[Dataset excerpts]
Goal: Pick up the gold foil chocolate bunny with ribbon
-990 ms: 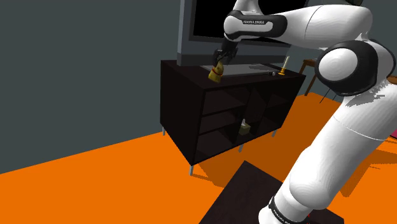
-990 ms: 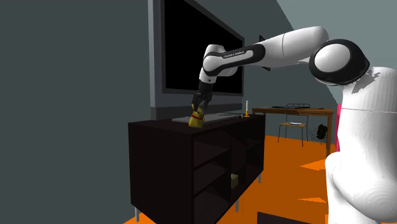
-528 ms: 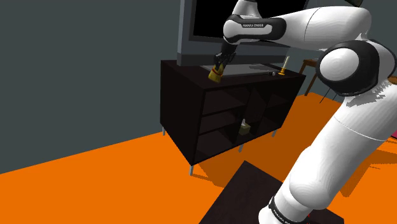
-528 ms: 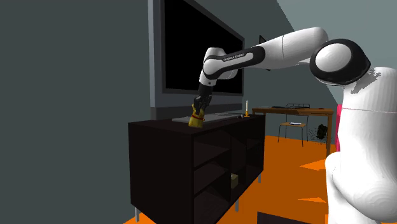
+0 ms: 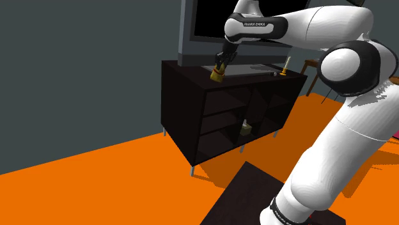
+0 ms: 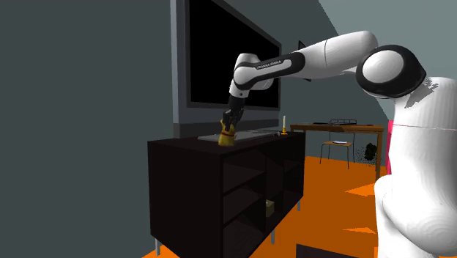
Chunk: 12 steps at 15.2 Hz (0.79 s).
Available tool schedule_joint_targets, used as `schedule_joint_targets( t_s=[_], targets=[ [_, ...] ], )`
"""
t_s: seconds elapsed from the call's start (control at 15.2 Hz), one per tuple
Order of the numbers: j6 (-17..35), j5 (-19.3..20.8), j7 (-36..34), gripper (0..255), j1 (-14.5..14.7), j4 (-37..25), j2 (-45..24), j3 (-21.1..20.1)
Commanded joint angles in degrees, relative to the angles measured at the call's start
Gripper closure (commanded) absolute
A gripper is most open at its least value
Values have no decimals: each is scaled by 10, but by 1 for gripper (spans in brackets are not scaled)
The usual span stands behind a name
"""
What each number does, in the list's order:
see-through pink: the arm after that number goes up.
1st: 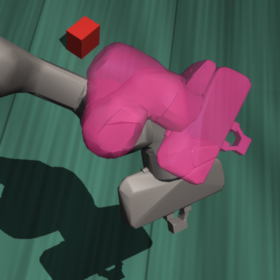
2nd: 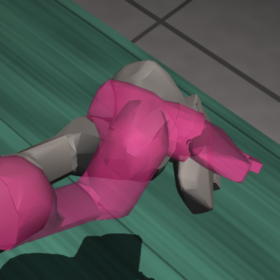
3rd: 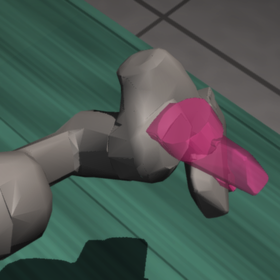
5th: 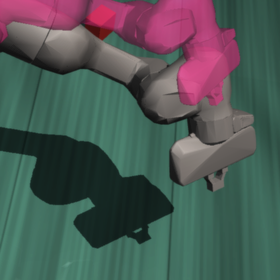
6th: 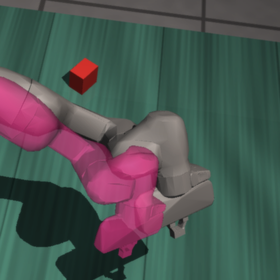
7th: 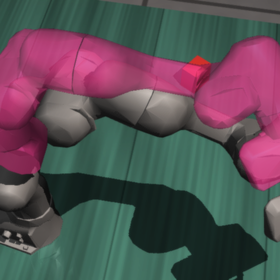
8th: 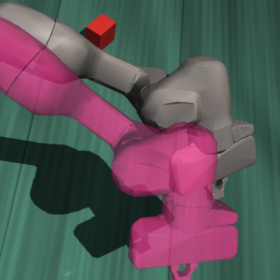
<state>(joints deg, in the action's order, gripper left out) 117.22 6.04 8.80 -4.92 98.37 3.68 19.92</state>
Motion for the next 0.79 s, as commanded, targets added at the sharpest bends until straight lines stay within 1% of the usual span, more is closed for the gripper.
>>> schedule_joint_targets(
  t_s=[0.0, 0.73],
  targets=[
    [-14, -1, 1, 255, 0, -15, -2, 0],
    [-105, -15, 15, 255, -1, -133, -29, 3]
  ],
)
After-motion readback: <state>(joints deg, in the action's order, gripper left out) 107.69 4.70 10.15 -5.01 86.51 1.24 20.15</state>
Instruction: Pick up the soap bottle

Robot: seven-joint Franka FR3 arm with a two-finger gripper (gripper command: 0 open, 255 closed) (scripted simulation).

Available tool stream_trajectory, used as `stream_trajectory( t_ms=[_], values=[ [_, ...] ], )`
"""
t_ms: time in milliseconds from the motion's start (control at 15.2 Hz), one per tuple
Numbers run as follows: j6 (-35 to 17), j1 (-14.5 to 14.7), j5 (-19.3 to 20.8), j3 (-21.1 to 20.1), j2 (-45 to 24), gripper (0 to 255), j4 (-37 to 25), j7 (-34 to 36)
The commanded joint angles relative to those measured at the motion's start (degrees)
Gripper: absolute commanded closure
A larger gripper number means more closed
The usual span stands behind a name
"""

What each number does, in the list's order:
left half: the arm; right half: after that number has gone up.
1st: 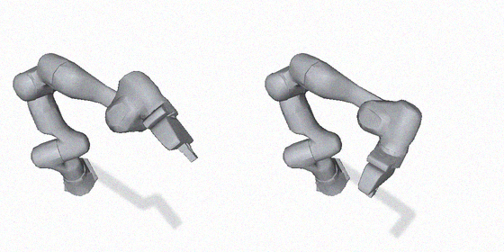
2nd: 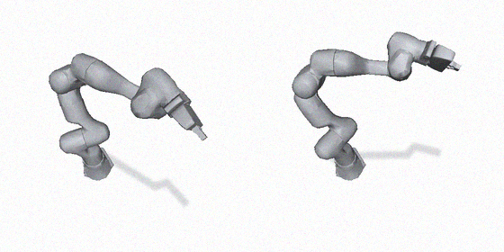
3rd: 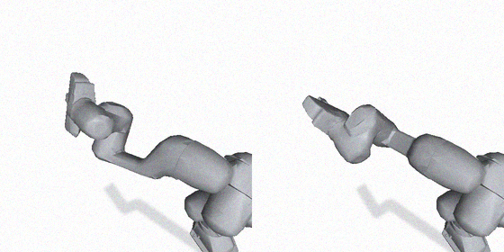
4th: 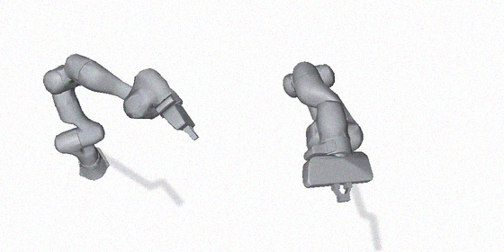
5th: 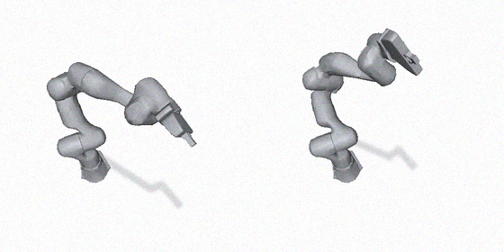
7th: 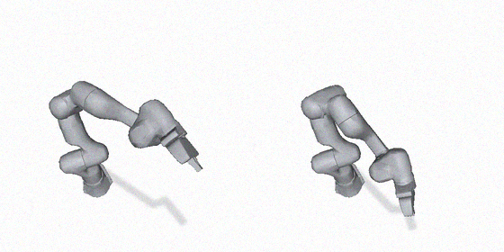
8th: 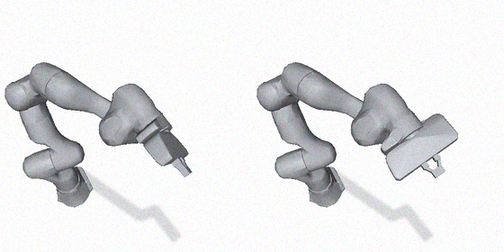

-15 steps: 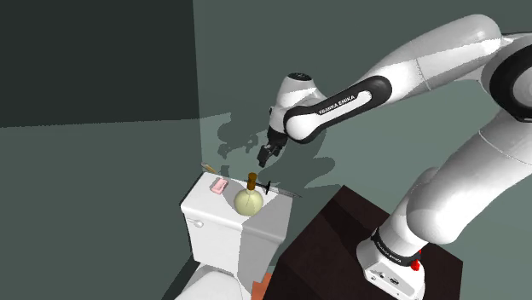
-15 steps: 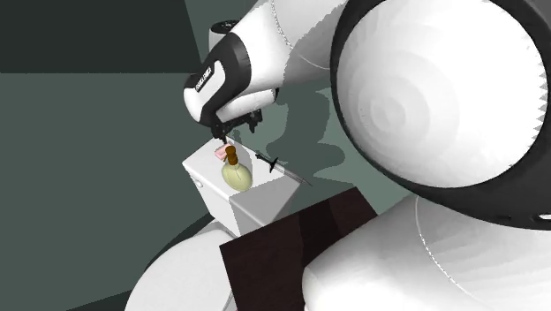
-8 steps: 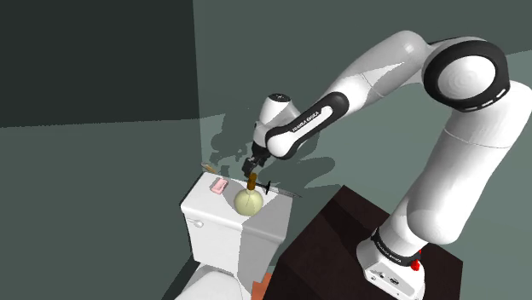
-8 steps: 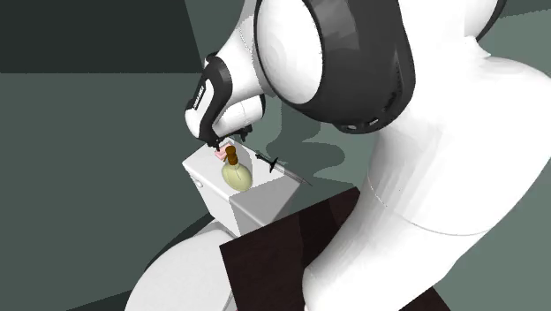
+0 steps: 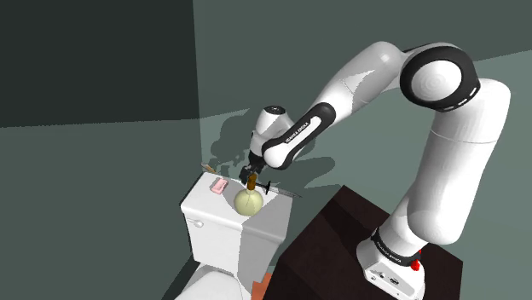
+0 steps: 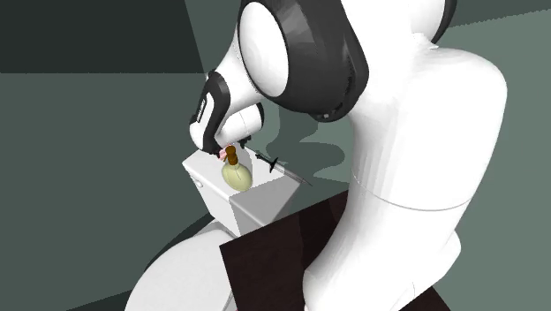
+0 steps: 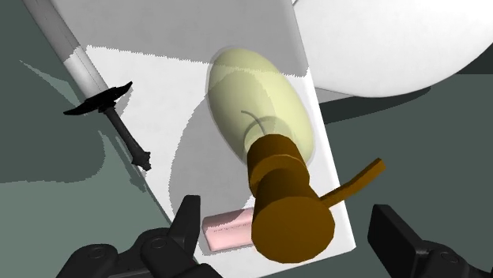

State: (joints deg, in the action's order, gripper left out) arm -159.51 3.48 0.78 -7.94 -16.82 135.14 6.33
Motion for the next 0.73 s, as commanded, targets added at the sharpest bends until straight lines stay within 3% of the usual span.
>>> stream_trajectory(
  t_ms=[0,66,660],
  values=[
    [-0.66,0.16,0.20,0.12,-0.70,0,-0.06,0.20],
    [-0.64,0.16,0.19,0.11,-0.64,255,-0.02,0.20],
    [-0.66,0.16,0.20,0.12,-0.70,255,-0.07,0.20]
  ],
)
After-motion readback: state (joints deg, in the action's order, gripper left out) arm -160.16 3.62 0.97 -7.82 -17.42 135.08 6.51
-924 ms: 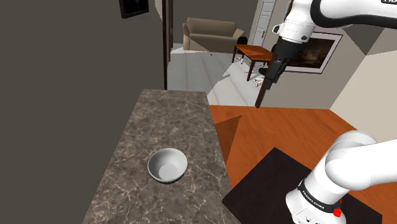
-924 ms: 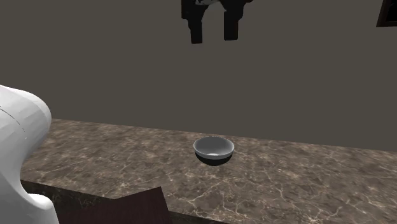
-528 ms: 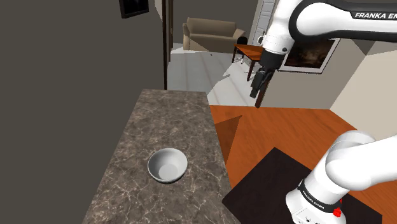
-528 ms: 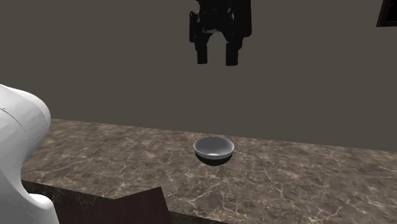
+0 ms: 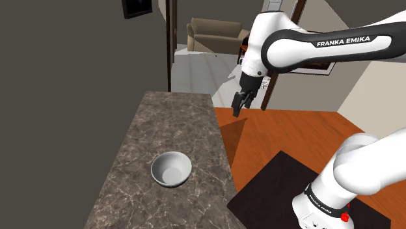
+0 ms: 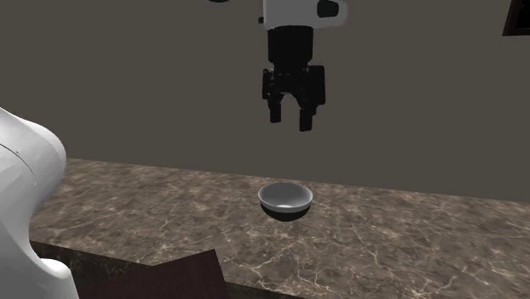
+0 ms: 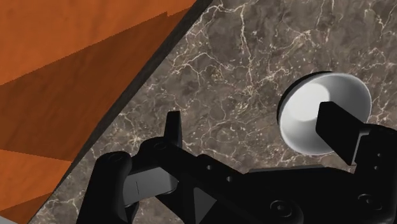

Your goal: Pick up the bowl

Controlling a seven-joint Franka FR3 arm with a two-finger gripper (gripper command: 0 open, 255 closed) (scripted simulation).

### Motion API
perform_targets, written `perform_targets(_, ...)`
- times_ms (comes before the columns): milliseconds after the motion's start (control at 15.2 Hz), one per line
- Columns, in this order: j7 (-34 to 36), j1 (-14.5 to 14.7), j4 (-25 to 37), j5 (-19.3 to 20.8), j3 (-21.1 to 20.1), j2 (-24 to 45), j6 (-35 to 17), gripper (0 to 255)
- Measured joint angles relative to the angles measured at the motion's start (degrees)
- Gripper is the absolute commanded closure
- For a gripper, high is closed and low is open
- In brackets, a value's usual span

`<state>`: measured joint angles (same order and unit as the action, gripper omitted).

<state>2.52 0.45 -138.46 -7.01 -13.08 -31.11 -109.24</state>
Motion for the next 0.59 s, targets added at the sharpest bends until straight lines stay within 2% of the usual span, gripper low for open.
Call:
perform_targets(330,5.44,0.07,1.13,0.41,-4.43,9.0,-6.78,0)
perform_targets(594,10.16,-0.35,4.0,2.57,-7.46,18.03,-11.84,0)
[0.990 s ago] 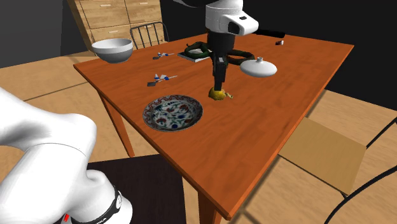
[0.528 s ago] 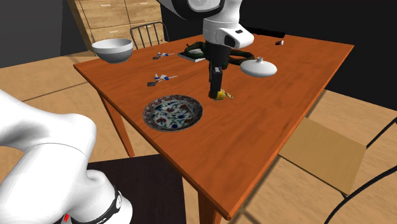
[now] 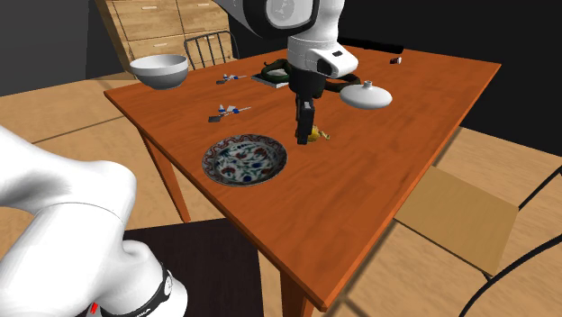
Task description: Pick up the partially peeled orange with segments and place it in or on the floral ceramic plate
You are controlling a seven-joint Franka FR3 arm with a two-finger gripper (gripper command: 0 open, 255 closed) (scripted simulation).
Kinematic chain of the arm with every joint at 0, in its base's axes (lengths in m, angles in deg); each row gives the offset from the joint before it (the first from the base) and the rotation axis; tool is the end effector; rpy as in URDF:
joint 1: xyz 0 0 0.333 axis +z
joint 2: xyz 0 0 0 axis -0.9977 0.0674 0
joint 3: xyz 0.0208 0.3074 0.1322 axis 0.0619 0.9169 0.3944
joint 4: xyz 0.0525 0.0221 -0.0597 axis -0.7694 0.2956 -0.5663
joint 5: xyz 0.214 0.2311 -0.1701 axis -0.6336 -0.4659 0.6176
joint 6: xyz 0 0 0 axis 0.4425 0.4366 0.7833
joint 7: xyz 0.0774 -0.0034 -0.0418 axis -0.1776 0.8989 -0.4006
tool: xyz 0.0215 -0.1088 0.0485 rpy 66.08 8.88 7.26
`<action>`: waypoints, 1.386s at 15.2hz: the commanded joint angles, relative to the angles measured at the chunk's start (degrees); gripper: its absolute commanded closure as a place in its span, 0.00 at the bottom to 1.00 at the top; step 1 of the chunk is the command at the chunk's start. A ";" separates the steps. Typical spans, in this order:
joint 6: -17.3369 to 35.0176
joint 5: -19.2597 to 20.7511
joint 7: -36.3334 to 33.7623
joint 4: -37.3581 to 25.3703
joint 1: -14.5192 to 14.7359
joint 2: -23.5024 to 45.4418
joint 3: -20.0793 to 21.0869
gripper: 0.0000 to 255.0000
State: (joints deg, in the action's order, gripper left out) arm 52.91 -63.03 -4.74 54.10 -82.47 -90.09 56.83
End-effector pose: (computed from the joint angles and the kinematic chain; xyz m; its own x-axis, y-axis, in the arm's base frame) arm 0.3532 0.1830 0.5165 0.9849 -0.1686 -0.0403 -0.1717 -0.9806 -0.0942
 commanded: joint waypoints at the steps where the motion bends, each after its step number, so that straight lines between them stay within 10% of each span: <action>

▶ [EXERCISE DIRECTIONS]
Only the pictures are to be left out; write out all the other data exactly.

▶ [TASK ANSWER]
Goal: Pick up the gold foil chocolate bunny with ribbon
-990 ms: 
-990 ms: 
-528 ms: 
-528 ms: 
+0 ms: 
+0 ms: 
Chunk: 12 steps at 15.2 Hz (0.79 s).
Available tool schedule_joint_targets, used as `schedule_joint_targets( t_s=[_], targets=[ [_, ...] ], )`
"""
t_s: seconds elapsed from the call's start (control at 15.2 Hz), one per tuple
Order of the numbers: j6 (-17..35), j5 (-19.3..20.8), j7 (-36..34), gripper (0..255), j1 (-14.5..14.7), j4 (-37..25), j2 (-45..24), j3 (-21.1..20.1)
Commanded joint angles in degrees, relative to the angles measured at the call's start
Gripper closure (commanded) absolute
A gripper is most open at its least value
Values have no decimals: each is scaled by 10, but by 1 for gripper (spans in brackets are not scaled)
The usual span stands behind a name
"""
What each number does, in the list's order:
see-through pink: the arm after that number goes up.
1st: 
2nd: 
3rd: 
5th: 
6th: 
7th: 
8th: 
<state>(joints deg, in the action's order, gripper left out) 117.22 6.04 8.80 -4.92 98.37 3.68 19.92</state>
Motion for the next 0.79 s, as commanded, targets added at the sharpest bends until straight lines stay within 1% of the usual span, more is closed for the gripper.
>>> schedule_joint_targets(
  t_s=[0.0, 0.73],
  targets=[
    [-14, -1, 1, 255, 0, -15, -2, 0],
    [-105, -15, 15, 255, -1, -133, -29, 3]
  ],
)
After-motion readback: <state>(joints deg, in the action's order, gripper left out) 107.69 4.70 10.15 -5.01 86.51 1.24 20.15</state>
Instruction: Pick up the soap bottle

Robot: seven-joint Franka FR3 arm with a two-finger gripper (gripper command: 0 open, 255 closed) (scripted simulation).

Available tool stream_trajectory, used as `stream_trajectory( t_ms=[_], values=[ [_, ...] ], )`
"""
t_ms: time in milliseconds from the motion's start (control at 15.2 Hz), one per tuple
Numbers run as follows: j6 (-35 to 17), j1 (-14.5 to 14.7), j5 (-19.3 to 20.8), j3 (-21.1 to 20.1), j2 (-45 to 24), gripper (0 to 255), j4 (-37 to 25), j7 (-34 to 36)
The commanded joint angles relative to those measured at the motion's start (degrees)
Gripper: absolute commanded closure
A larger gripper number means more closed
The usual span stands behind a name
"""

What each number does, in the list's order:
left half: the arm; right half: after that number has gone up.
1st: 
2nd: 
3rd: 
4th: 
5th: 
7th: 
8th: 

-15 steps: 
-15 steps: 
-8 steps: 
-8 steps: 
+0 steps: 
+0 steps: 
+0 steps: 

State: (joints deg, in the action's order, gripper left out) arm -159.51 3.48 0.78 -7.94 -16.82 135.14 6.33
Motion for the next 0.73 s, as commanded, targets added at the sharpest bends until straight lines stay within 3% of the usual span.
>>> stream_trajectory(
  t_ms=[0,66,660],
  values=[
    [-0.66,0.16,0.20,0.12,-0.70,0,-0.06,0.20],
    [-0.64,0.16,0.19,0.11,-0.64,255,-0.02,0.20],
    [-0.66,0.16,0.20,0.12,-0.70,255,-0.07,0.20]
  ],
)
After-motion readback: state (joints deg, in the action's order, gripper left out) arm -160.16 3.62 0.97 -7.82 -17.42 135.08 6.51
-924 ms: 
-924 ms: 
-528 ms: 
-528 ms: 
+0 ms: 
+0 ms: 
+0 ms: 

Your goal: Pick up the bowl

Controlling a seven-joint Franka FR3 arm with a two-finger gripper (gripper command: 0 open, 255 closed) (scripted simulation).

### Motion API
perform_targets, written `perform_targets(_, ...)`
- times_ms (comes before the columns): milliseconds after the motion's start (control at 15.2 Hz), one per line
- Columns, in this order: j7 (-34 to 36), j1 (-14.5 to 14.7), j4 (-25 to 37), j5 (-19.3 to 20.8), j3 (-21.1 to 20.1), j2 (-24 to 45), j6 (-35 to 17), gripper (0 to 255)
- Measured joint angles relative to the angles measured at the motion's start (degrees)
- Gripper is the absolute commanded closure
- For a gripper, high is closed and low is open
- In brackets, a value's usual span

`<state>`: measured joint angles (same order and unit as the action, gripper omitted).

<state>2.52 0.45 -138.46 -7.01 -13.08 -31.11 -109.24</state>
Motion for the next 0.59 s, targets added at the sharpest bends until straight lines stay within 2% of the usual span, gripper low for open.
Call:
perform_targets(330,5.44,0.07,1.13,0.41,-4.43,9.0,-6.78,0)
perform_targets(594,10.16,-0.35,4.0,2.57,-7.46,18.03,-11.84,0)
[0.990 s ago] 
[0.528 s ago] 
[now] 
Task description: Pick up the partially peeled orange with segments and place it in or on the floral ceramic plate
You are controlling a seven-joint Franka FR3 arm with a two-finger gripper (gripper command: 0 open, 255 closed) (scripted simulation).
Kinematic chain of the arm with every joint at 0, in its base's axes (lengths in m, angles in deg); each row gives the offset from the joint before it (the first from the base) and the rotation axis; tool is the end effector; rpy as in URDF:
joint 1: xyz 0 0 0.333 axis +z
joint 2: xyz 0 0 0 axis -0.9977 0.0674 0
joint 3: xyz 0.0208 0.3074 0.1322 axis 0.0619 0.9169 0.3944
joint 4: xyz 0.0525 0.0221 -0.0597 axis -0.7694 0.2956 -0.5663
joint 5: xyz 0.214 0.2311 -0.1701 axis -0.6336 -0.4659 0.6176
joint 6: xyz 0 0 0 axis 0.4425 0.4366 0.7833
joint 7: xyz 0.0774 -0.0034 -0.0418 axis -0.1776 0.8989 -0.4006
tool: xyz 0.0215 -0.1088 0.0485 rpy 66.08 8.88 7.26
`<action>`: waypoints, 1.386s at 15.2hz: the commanded joint angles, relative to the angles measured at the chunk's start (degrees); gripper: its absolute commanded closure as a place in its span, 0.00 at the bottom to 1.00 at the top; step 1 of the chunk is the command at the chunk's start. A ";" separates the steps. Typical spans, in this order:
joint 6: -17.3369 to 35.0176
joint 5: -19.2597 to 20.7511
joint 7: -36.3334 to 33.7623
joint 4: -37.3581 to 25.3703
joint 1: -14.5192 to 14.7359
joint 2: -23.5024 to 45.4418
joint 3: -20.0793 to 21.0869
gripper: 0.0000 to 255.0000
State: (joints deg, in the action's order, gripper left out) arm 52.91 -63.03 -4.74 54.10 -82.47 -90.09 56.83
End-effector pose: (computed from the joint angles and the kinematic chain; xyz m; its own x-axis, y-axis, in the arm's base frame) arm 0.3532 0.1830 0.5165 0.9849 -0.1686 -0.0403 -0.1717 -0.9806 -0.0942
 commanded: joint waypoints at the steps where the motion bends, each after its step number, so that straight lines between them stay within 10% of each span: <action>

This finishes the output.